Here, \langle \cdot \rangle is the expectation operator. Some people like to denote it by \mathbb{E} but it’s same thing. If \langle \delta x\rangle is positive, you’d buy the ticket, if it’s negative, you wouldn’t. But observations soon convinced everyone that this is not how people behave.

EUT was introduced as a refinement of this decision criterion. It says that you will choose the action that maximizes the expected change, not of your wealth but of your utility. The insight here is that people don’t evaluate gambles in isolation but with respect to a reference level (their initial wealth). An extra dollar is worth less to me if I’m rich than if I’m poor. Mathematically, a so-called utility function u(x) is introduced, where x represents wealth.

The most commonly used utility function is u(x)=\log x. This is motivated by assuming that the extra utility someone attaches to an extra dollar is inversely proportional to the wealth that that someone already has, p.25:


Later on Bernoulli writes this assumption as the differential equation du = 1/x dx, whose solution is the logarithm. Let’s write down what EUT wants us to maximize:

(Eq.2)   \langle \delta u \rangle = \langle \ln[x(t+\delta t)]-\ln[x(t)] \rangle.

What’s our conceptual critique?

By re-writing this object you will immediately see that it actually means something else, and that’s the essence of our conceptual critique. Logarithms turn division into subtraction, \ln(a/b)=\ln a -\ln b. So (Eq.2) can be re-written as

(Eq.3)   \langle \delta u \rangle = \left\langle\ln\left(\frac{x(t+\delta t)}{x(t)}\right) \right\rangle.

Now divide both sides by \delta t

(Eq.4)   \frac{1}{\delta t}\langle \delta u \rangle = \frac{1}{\delta t} \left\langle\ln\left(\frac{x(t+\delta t)}{x(t)}\right) \right\rangle.

What’s this? In any field other than economics, this object is called the expected exponential growth rate of wealth. No utility required, no psychology required. Digging just a little bit deeper, the whole story comes to light. Wealth dynamics are fundamentally multiplicative — we can invest wealth to generate more wealth. For such dynamics the exponential growth rate is an ergodic observable, which means its expectation value tells us what happens in the long run. Mystery solved! People just optimize what happens to their wealth over time. Crucially, additive wealth changes, \delta x are not ergodic, wherefore the expectation value in (Eq.1) does NOT tell us what happens over time.

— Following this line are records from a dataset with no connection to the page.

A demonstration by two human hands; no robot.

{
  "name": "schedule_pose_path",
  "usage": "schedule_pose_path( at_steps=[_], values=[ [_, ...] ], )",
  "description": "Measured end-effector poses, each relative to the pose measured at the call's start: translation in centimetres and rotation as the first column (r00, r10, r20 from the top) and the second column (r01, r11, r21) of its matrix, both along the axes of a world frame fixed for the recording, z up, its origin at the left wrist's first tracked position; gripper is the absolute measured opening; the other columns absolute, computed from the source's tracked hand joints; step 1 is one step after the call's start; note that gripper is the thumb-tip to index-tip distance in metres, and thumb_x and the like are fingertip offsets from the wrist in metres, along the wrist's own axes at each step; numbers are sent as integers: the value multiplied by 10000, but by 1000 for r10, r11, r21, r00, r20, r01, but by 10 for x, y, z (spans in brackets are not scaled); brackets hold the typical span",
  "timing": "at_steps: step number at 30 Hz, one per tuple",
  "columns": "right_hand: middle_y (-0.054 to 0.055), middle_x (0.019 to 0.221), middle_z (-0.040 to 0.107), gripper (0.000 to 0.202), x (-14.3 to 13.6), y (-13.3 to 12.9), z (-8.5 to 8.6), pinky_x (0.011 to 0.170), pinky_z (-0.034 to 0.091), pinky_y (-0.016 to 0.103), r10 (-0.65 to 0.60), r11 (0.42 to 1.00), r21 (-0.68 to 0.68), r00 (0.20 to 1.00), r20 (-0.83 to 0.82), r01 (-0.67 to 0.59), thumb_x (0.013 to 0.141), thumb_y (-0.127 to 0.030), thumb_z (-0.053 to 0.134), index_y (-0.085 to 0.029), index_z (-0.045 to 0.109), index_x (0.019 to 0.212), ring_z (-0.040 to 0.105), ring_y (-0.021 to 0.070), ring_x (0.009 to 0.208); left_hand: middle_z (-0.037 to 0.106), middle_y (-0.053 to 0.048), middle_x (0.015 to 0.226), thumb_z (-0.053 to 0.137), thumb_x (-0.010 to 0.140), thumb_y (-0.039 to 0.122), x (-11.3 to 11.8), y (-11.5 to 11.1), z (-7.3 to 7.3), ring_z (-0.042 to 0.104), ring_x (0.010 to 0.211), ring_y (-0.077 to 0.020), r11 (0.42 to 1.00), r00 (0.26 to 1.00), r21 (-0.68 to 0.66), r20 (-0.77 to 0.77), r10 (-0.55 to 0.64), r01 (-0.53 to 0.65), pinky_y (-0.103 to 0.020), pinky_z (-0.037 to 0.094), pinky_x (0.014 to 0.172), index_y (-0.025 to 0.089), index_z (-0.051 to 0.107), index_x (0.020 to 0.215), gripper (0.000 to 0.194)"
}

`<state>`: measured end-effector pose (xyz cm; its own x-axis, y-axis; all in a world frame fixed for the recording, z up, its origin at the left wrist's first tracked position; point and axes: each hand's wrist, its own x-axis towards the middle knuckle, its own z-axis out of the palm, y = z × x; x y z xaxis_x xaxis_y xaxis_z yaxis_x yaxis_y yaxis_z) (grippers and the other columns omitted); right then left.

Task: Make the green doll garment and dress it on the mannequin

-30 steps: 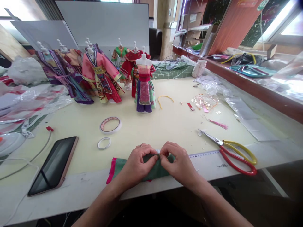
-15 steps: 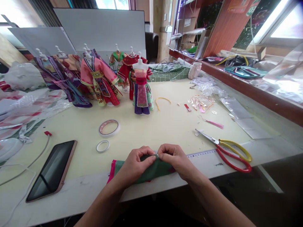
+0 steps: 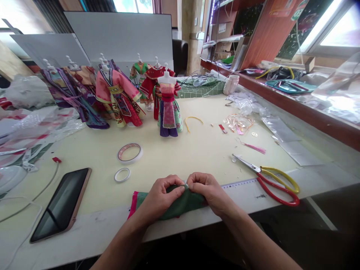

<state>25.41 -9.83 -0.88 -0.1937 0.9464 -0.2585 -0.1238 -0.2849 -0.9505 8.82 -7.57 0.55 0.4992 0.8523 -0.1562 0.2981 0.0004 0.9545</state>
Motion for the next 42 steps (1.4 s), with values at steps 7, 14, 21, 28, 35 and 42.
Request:
schedule_pose_path(
  at_steps=[7, 14, 21, 28, 35, 42],
  values=[
    [-17, 645, 527, 144, 1, -4, 6, 525, 382, 202, -39, 970, 241, 970, 240, -21, 798, -242, 510, -172, 578, 692, 460, 92, 588, 544, 7, 683, 521, 792, 307, -2, 1, 1, 477, 628, -117, 999, 998, 5, -38, 42, -42, -207, 382, 554, 167, 582, 730, 164],
    [15, 857, 643, 169, -1, -6, 10, 720, 428, 256, -121, 918, 393, 912, 393, -48, 825, -183, 470, -200, 635, 859, 573, 149, 839, 569, -3, 738, 500, 804, 248, 0, 0, 5, 518, 721, -133, 992, 997, 123, -70, 25, -16, -224, 406, 656, 169, 591, 724, 145],
    [-10, 676, 606, 84, -3, -8, 7, 585, 391, 236, -168, 932, 361, 858, 486, -22, 761, -182, 534, -186, 583, 692, 544, 129, 660, 588, -10, 754, 512, 790, 245, -2, -1, 5, 537, 749, -151, 980, 988, 200, -151, 43, -13, -242, 412, 671, 181, 614, 749, 127],
    [-8, 669, 584, 105, -8, -9, 4, 658, 390, 271, -268, 872, 485, 773, 575, -58, 713, -113, 520, -195, 520, 648, 520, 145, 697, 579, -2, 693, 522, 733, 172, 4, -1, 4, 529, 717, -151, 957, 978, 290, -189, 89, -31, -267, 395, 685, 179, 601, 677, 97],
    [-4, 660, 549, 107, -13, -10, -4, 645, 376, 275, -309, 860, 505, 721, 620, -66, 711, -104, 492, -194, 499, 652, 495, 143, 675, 546, -1, 678, 500, 730, 143, 9, -7, -4, 502, 710, -154, 928, 968, 367, -206, 146, -62, -287, 389, 697, 184, 584, 677, 107],
    [-7, 648, 552, 116, -11, -10, -6, 642, 365, 271, -290, 870, 488, 720, 631, -77, 704, -88, 491, -189, 500, 649, 496, 139, 667, 585, -8, 733, 496, 753, 142, 5, -6, -3, 508, 773, -168, 943, 963, 331, -258, 79, 12, -304, 390, 744, 189, 599, 734, 115]
  ],
)
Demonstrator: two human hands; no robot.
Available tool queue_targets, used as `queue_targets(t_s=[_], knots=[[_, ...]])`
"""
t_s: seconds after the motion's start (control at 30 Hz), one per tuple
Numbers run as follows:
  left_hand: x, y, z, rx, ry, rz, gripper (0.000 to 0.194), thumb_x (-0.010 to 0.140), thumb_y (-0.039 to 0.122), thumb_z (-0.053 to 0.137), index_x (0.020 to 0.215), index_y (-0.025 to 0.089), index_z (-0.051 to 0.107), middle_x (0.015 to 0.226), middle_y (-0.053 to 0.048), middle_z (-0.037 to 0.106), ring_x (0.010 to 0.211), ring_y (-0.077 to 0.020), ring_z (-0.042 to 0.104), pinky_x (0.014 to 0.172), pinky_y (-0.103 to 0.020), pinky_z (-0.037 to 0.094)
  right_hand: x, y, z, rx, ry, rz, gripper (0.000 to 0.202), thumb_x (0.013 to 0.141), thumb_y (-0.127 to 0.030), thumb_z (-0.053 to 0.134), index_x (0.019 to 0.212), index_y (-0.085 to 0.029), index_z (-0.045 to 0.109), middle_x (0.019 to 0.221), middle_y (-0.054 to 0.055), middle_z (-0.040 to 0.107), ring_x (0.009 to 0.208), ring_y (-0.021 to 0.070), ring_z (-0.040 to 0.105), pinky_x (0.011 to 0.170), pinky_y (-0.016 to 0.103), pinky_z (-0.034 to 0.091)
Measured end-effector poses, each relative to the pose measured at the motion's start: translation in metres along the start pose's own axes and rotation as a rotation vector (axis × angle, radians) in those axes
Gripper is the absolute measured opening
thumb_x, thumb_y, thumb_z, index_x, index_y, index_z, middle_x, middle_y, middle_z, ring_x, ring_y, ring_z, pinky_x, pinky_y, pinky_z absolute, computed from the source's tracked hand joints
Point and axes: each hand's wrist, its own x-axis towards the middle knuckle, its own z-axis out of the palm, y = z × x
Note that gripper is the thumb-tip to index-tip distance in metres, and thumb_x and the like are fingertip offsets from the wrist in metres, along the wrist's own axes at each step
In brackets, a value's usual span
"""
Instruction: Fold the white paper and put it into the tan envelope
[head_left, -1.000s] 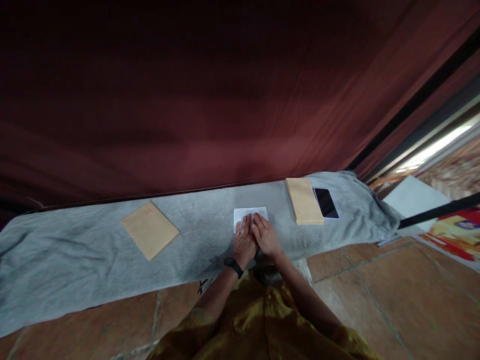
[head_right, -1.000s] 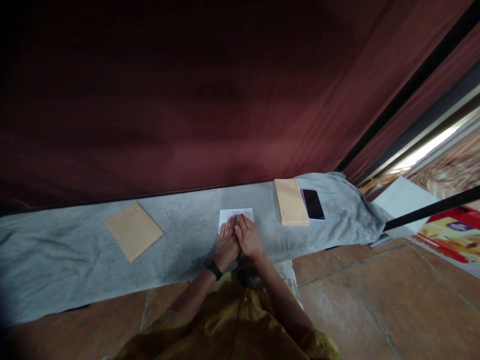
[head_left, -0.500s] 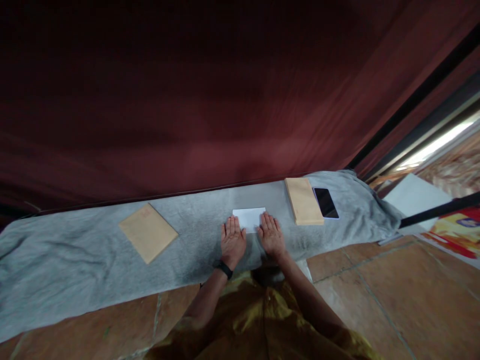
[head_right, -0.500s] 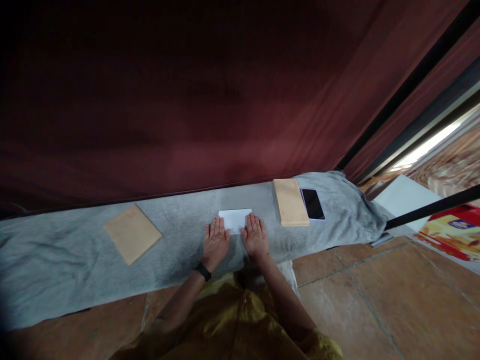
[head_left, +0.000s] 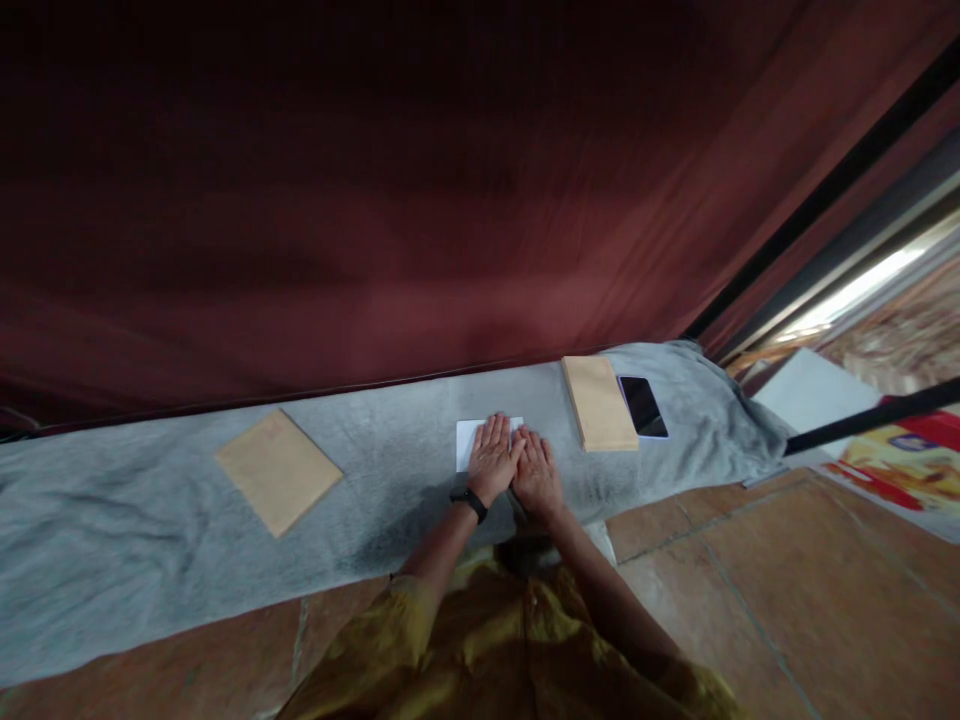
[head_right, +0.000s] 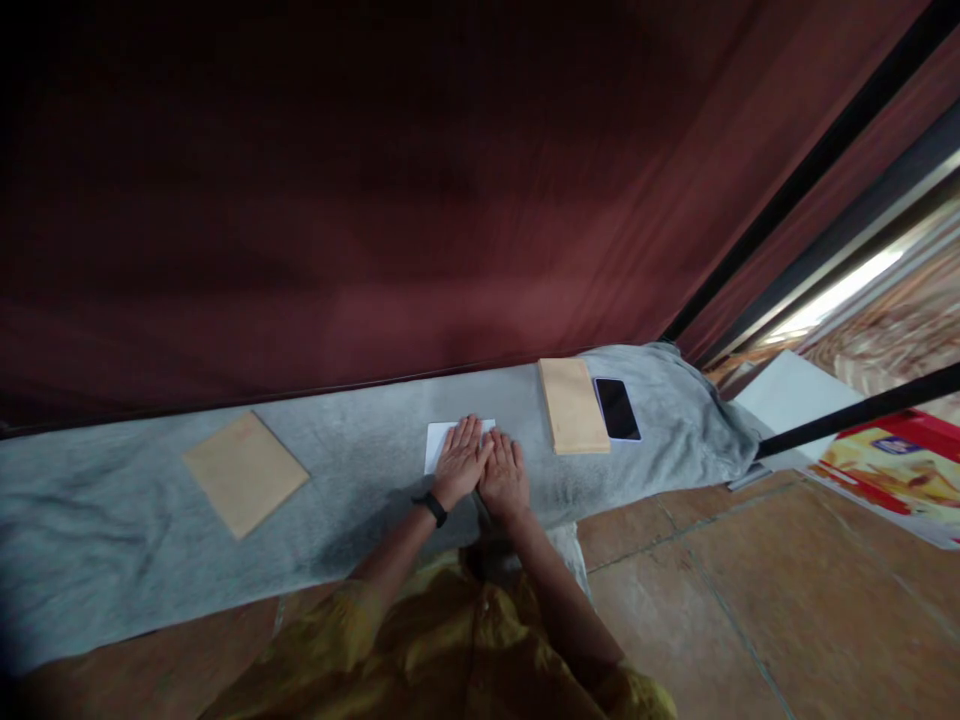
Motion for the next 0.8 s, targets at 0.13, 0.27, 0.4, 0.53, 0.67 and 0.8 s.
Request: queue_targets(t_s=[0.13, 0.27, 0.4, 0.53, 0.67, 0.8], knots=[[-0.003, -0.014, -0.001, 0.024, 0.044, -0.037, 0.065, 0.104, 0.046, 0.022, 0.155, 0.009, 0.033, 0.164, -0.013, 0.03, 0.154, -0.0228, 0.023, 0.127, -0.043, 0.018, 0.0, 0.0, 0.003, 0.002, 0.058, 0.008, 0.052, 0.104, -0.027, 0.036, 0.152, -0.008, 0.041, 0.154, 0.019, 0.046, 0.145, 0.0291, 0.039, 0.119, 0.051, 0.028], [-0.011, -0.028, -0.001, 0.038, 0.105, -0.083, 0.063, 0.103, 0.042, 0.024, 0.155, 0.007, 0.032, 0.162, -0.015, 0.032, 0.153, -0.0244, 0.023, 0.126, -0.046, 0.02, 0.0, 0.002, 0.003, 0.005, 0.078, 0.002, 0.055, 0.105, -0.034, 0.037, 0.153, -0.008, 0.039, 0.154, 0.019, 0.046, 0.145, 0.0286, 0.039, 0.119, 0.05, 0.028], [-0.022, -0.04, -0.003, 0.062, 0.166, -0.115, 0.064, 0.102, 0.041, 0.028, 0.155, 0.005, 0.032, 0.161, -0.018, 0.034, 0.153, -0.0265, 0.025, 0.125, -0.048, 0.023, 0.001, 0.001, -0.001, 0.018, 0.053, 0.021, 0.055, 0.105, -0.036, 0.037, 0.152, -0.007, 0.04, 0.153, 0.018, 0.047, 0.144, 0.029, 0.04, 0.119, 0.049, 0.028], [-0.027, -0.043, -0.009, 0.088, 0.156, -0.115, 0.064, 0.102, 0.042, 0.032, 0.154, 0.003, 0.035, 0.161, -0.019, 0.033, 0.152, -0.0282, 0.027, 0.124, -0.047, 0.025, 0.012, -0.003, -0.005, 0.028, -0.034, 0.09, 0.052, 0.105, -0.036, 0.035, 0.148, -0.008, 0.047, 0.151, 0.018, 0.05, 0.143, 0.031, 0.041, 0.12, 0.053, 0.024], [-0.028, -0.041, -0.013, 0.096, 0.145, -0.098, 0.058, 0.101, 0.038, 0.038, 0.154, 0.014, 0.039, 0.163, -0.016, 0.03, 0.152, -0.0292, 0.027, 0.123, -0.051, 0.026, 0.031, -0.01, -0.002, 0.039, -0.09, 0.114, 0.051, 0.105, -0.035, 0.034, 0.146, -0.01, 0.051, 0.151, 0.018, 0.05, 0.141, 0.0314, 0.043, 0.119, 0.053, 0.024], [-0.029, -0.04, -0.014, 0.097, 0.147, -0.095, 0.055, 0.101, 0.039, 0.04, 0.152, 0.02, 0.043, 0.164, -0.014, 0.028, 0.152, -0.0298, 0.026, 0.123, -0.052, 0.025, 0.04, -0.012, 0.005, 0.025, -0.086, 0.07, 0.052, 0.105, -0.034, 0.033, 0.15, -0.01, 0.045, 0.156, 0.019, 0.042, 0.145, 0.0302, 0.039, 0.118, 0.05, 0.026]])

Economics textbooks and papers miss this point. The problem is treated in an a-temporal space, as a so-called “one-shot game”. The mathematics is the mathematics of things happening in parallel universes, not of things happening over time. Where time is mentioned, it is usually wrongly assumed that \langle \delta x \rangle indicates what happens over time. Endless arguments ensue over whether \ln x is the correct psychological re-weighting people apply to wealth — in reality this is a question about dynamics, with psychology as a second-order effect — of course we can be deceived, confused, or stupid and not act in our best interest. It’s also far from easy to put a number on wealth x(t), or indeed on the different \delta x and their probabilities involved in real-world decisions.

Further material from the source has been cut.